The best thing about this draft system is that of the 30 teams in the NHL, the worst team in the standings gets first pick in the next season's draft. In this way after a few years there tends to be parity between the clubs, because each year's phenoms are spread around. In this way you tend to break up the grip of the dominant teams.

It doesn't always work out in real life the way it should in theory because teams can trade draft picks etc. but another balancing feature is that clubs have a maximum cap space. This means that all teams are only allowed a certain amount of money that they can pay out in salary, and that cap limit is the same for all teams irrespective of how big their market is.

In this way you tend to see a runaway team in one year being broken up in the next year or two because they can't legally keep all the superstars in the league because each superstar is paid too much.

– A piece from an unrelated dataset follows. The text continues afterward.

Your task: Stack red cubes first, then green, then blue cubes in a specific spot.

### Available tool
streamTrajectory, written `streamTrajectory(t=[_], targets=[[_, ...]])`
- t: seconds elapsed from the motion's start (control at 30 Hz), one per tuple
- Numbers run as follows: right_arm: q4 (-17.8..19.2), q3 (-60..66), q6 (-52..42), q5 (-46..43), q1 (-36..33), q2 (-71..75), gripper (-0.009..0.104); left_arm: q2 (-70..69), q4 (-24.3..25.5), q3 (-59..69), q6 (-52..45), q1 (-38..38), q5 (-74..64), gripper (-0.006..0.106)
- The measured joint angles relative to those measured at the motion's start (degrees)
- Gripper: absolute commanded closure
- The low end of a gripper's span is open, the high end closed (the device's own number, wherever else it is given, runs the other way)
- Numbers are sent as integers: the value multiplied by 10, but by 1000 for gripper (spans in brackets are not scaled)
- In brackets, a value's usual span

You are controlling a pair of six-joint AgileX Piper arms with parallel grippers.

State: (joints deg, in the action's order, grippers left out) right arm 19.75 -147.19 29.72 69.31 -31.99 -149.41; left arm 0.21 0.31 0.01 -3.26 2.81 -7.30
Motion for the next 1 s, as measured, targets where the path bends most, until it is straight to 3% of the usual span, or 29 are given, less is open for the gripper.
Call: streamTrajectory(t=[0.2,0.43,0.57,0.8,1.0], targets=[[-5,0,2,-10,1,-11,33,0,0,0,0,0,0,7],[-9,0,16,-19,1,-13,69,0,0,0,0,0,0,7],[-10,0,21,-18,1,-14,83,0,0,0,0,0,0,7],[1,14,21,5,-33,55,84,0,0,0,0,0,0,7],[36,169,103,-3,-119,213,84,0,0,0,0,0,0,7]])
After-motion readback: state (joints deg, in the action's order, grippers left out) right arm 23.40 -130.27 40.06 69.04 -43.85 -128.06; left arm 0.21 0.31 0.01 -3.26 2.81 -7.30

Those players not picked up in the draft pick can play in non-league hockey and can at a later date be picked up by a team as a non-draft pick ( usually these are the late developers ) but are still subject to the overall team-cap limit.

 

The American draft system in sports has a lot to commend it but I'm not certain that we have the depth of talent or foundations in the lower leagues to replicate it here.

 

The salary cap wouldn't work here because there is too big a disparity in earnings between the teams.